Dear honorable Representatives and Senators of the 84th Legislature of the State of Texas:

These are the items I wish to see introduced in the next regular session of the Texas Legislature. Some, I have opined on or suggested in the past. For others, the idea may seem comparably novel. Some of the ideas may appear rather logical common-sense approaches, while still others rather quixotic and far fetched. All in all, I think all these ideas would greatly benefit the people of Texas. There are some ideas, such as expanding Medicaid or recognizing gay marriage, with which I obviously agree with but did not include because they are trite and not original. I will leave those suggestions to the professionals.
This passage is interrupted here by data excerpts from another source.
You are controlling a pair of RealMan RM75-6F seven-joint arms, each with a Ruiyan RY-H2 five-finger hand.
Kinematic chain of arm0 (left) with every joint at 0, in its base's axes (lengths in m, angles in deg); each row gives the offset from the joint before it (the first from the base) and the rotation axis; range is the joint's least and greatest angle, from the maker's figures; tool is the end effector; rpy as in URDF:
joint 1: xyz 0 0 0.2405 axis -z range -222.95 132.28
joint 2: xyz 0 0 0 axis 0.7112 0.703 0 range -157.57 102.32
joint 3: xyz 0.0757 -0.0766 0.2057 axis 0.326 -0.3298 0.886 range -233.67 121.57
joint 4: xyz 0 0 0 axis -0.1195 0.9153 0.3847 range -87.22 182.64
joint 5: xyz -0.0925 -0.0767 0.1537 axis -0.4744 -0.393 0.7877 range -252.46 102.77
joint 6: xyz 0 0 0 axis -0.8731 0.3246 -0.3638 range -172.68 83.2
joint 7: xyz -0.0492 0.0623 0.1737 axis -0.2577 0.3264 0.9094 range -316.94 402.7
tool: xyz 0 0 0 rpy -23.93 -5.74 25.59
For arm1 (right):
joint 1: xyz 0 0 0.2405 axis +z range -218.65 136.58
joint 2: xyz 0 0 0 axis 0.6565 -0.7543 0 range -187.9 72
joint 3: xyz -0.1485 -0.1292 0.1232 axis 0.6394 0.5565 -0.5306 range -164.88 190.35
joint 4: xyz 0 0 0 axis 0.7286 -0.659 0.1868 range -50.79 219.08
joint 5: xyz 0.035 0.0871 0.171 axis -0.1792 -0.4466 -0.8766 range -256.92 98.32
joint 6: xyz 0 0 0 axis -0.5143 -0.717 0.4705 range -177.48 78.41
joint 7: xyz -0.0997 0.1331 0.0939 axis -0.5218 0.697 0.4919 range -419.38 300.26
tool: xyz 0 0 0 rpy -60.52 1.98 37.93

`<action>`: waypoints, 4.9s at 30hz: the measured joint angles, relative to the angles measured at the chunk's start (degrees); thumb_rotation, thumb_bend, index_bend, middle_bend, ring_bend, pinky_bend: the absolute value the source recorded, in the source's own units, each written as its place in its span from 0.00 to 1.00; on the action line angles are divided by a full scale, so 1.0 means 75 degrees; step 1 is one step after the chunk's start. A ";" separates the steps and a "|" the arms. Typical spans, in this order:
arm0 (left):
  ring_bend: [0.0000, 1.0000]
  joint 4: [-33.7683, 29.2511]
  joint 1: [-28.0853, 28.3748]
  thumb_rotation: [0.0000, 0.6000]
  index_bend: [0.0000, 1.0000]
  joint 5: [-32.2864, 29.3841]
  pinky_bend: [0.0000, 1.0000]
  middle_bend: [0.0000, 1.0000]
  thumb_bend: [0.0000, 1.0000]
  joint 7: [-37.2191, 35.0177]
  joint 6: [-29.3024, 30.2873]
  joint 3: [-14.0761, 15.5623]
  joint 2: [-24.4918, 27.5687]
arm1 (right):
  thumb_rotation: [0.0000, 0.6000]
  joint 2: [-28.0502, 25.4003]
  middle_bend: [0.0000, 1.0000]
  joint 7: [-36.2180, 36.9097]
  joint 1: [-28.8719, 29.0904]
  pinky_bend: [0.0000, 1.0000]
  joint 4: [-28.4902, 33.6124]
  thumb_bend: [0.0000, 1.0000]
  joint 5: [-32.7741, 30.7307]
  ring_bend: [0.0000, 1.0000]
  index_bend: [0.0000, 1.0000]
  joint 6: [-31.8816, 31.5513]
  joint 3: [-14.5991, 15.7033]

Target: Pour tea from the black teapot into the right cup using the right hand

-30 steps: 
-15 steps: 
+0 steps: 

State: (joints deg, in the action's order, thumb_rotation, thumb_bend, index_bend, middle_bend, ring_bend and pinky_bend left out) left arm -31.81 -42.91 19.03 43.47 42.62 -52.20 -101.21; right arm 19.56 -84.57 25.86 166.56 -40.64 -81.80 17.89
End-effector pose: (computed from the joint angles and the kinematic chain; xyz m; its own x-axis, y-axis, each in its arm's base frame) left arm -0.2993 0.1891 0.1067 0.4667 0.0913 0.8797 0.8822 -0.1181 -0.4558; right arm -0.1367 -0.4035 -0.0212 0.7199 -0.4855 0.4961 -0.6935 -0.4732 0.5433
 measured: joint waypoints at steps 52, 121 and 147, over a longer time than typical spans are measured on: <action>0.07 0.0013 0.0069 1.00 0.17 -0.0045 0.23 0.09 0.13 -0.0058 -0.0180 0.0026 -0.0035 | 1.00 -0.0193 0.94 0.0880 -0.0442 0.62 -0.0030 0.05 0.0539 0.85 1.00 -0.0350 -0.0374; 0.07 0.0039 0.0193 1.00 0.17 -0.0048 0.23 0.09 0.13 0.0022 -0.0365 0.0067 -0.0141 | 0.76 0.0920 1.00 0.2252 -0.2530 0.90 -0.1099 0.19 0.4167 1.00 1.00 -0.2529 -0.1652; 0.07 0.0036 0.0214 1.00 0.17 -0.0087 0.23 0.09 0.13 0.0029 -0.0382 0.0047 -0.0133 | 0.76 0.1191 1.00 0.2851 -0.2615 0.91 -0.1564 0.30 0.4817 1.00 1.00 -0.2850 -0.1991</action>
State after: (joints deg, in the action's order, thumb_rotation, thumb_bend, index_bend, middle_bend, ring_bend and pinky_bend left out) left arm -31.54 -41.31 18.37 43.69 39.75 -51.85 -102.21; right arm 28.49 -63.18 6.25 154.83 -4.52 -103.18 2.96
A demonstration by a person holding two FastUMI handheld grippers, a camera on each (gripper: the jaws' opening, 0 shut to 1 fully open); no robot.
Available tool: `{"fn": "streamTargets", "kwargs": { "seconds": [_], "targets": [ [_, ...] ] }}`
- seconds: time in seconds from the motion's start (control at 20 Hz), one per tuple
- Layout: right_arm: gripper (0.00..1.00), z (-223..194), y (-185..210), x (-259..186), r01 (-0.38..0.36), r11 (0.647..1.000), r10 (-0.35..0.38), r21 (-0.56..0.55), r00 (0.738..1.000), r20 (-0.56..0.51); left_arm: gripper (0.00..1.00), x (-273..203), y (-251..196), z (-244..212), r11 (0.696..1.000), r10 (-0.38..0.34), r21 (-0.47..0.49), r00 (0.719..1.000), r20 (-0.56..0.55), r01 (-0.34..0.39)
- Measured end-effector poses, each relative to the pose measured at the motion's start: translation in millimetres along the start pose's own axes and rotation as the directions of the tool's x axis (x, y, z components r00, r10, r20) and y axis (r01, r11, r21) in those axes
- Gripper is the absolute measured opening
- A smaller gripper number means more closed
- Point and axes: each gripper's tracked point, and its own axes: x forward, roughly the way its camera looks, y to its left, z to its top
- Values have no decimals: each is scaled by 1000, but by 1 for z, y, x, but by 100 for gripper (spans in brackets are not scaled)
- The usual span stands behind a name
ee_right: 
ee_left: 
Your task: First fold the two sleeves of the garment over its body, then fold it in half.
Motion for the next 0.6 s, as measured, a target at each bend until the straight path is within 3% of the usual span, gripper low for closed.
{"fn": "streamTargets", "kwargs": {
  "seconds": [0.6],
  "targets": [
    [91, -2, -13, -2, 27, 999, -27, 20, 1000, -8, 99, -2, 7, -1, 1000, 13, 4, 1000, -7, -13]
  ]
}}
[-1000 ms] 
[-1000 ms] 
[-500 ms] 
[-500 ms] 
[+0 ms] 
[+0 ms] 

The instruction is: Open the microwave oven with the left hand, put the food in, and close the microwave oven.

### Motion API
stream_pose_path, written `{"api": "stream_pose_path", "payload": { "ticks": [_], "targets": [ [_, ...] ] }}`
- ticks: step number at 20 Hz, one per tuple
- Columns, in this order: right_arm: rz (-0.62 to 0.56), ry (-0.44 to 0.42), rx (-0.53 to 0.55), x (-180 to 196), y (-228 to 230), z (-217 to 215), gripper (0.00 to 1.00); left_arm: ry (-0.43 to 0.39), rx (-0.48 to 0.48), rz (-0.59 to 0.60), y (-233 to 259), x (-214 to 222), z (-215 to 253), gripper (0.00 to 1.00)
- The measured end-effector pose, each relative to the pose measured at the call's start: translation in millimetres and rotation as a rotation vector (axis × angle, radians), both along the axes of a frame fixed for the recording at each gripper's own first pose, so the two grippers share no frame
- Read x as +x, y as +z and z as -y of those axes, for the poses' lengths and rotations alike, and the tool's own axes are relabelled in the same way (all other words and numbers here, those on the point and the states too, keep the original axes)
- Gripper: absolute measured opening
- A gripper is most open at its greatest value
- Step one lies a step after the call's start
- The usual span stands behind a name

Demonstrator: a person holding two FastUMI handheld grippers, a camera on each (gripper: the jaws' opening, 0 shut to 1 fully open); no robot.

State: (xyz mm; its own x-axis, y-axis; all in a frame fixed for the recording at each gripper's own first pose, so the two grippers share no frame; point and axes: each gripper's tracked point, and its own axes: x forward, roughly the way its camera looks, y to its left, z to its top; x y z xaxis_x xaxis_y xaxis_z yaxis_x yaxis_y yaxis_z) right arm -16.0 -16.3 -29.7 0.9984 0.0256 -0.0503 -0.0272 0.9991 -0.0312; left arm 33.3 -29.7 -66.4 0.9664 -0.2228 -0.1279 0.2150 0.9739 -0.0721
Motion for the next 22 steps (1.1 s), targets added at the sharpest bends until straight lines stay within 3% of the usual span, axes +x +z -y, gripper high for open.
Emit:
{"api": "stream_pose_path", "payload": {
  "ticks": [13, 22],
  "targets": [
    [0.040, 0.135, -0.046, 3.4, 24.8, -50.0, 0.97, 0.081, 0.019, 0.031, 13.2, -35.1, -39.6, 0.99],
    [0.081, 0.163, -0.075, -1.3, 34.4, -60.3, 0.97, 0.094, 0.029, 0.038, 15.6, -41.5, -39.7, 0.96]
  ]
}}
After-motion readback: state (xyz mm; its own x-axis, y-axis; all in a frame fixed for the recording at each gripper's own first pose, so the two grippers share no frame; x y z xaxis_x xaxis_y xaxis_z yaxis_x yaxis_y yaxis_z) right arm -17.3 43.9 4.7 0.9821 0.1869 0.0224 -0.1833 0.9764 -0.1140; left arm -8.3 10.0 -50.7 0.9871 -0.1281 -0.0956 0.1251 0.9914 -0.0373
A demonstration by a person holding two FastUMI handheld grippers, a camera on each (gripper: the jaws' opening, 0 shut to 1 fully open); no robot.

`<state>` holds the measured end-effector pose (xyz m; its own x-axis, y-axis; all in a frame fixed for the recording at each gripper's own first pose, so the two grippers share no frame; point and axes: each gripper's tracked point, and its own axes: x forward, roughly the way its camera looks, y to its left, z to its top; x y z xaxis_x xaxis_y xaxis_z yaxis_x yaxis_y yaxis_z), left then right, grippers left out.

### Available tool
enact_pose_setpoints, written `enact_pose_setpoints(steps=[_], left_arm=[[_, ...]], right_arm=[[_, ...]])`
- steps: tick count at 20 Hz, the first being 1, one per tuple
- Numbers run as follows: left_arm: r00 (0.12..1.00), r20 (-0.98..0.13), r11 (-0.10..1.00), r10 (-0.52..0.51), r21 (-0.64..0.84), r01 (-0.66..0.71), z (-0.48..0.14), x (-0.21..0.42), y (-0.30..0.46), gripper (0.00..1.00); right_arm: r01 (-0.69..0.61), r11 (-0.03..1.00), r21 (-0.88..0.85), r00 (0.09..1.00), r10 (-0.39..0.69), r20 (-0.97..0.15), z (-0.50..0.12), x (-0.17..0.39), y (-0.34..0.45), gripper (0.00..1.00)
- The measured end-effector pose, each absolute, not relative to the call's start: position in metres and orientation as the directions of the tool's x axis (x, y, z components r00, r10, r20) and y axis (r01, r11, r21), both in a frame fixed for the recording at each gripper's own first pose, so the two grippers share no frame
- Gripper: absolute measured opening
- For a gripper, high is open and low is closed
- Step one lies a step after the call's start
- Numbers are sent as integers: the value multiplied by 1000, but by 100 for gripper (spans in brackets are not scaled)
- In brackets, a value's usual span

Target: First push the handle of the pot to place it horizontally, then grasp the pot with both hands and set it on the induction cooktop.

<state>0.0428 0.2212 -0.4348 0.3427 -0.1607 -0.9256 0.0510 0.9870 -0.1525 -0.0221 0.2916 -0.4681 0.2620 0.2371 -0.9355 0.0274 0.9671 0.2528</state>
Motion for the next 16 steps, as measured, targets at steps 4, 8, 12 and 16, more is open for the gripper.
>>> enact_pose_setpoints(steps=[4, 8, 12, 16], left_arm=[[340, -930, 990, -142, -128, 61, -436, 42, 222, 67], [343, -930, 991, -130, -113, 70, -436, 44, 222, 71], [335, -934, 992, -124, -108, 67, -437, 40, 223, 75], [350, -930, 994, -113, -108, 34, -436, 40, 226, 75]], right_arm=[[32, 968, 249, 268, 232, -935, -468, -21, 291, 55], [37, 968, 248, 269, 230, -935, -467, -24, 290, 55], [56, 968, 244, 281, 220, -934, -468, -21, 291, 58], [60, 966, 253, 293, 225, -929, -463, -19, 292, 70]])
  • HB1: A bill to simplify out-of-county voting for public college students.” I have discussed this idea in the past with some detail. Basically, it would allow those students at the state’s largest public colleges (UT-Austin, A&M, UH and Tech) who are from the state’s largest counties (Harris, Dallas, Bexar, Travis, Tarrant, El Paso) to vote early in their home counties at special voting booths erected at their colleges. This would avert the often-uncertain and complicated absentee process for these young students, who are notoriously unreliable in their dedication to voting.
  • HB2: A bill to simplify graduation standards for public college students.” This one should be self-explanatory. The legislature rightly removed asinine core requirements for high school students, now they should do the same for college students. Sorry, UT, but it is a disgusting waste of everyone’s time that I have to take FIVE science classes in order to get a degree in Government. If we remove silly Liberal Arts mumbo jumbo, more students could graduate in as little as two years, saving lots of money and time while still providing the same grand education for degrees.
  • HB3: A bill to raise the gas tax.” I know, ‘raising taxes’ is the third rail of Texas politics, but this is just long overdue. The department of transportation does not have the money it needs to maintain the roads in this growing state. The approval of Proposition 1 last Tuesday was a good step in the right direction, but more needs to be done.
  • HB4: A bill to strengthen the Texas Open Beaches Act.” Reiterating that the beaches of the State of Texas are public parks belonging to, and exclusively to, the people. Not even erosion of the coastline may negate that fact.
  • HB5: A bill to protect the integrity of the death penalty.” This bill would increase the burden of proof for convicting someone of death-qualified capital murder from “beyond a reasonable doubt” to “beyond the shadow of a doubt.” Thus, only in cases where the people are indubitably convinced of guilt may the death penalty be applied.
  • HB6: A bill to abolish ‘environmental zones’ on Texas interstates.” Currently, a regulation exists that lowers the speed limits on Interstates from 75 to 65 in the rural areas immediately outside of Dallas and Houston. Ostensibly, this exists to lower emissions, but no convincing evidence exists that it does not. It should be done away with, and speed limits should only be lowered from 75 when the traffic data would suggest it should.
  • HB7: A bill to repeal the state’s unconstitutional sodomy statute.” This law, which criminalizes gay sex, has not been in force for more than 11 years since the US Supreme Court struck it down. But it’s still on the books, which is a terrible embarrassment for the state. Clean up the books.
  • HB8: A bill to ban corporal punishment in schools.” Most school districts in Texas already ban the barbaric practice, but some do not and still unbelievably beat students. The Legislature should rather expeditiously correct that wrong.
  • HB9: A bill to reduce drug penalties.” This bill would lessen the penalty for possession of less than 2 ounces of marijuana to a Class C Misdemeanor. It would also lessen the penalty for possession of trace amounts of cocaine to a Class A Misdemeanor.
  • HB10: A bill to eliminate the statute of limitations on reporting rape.” Wendy Davis proposed this on the campaign trail, I see no reason it should not get bipartisan support.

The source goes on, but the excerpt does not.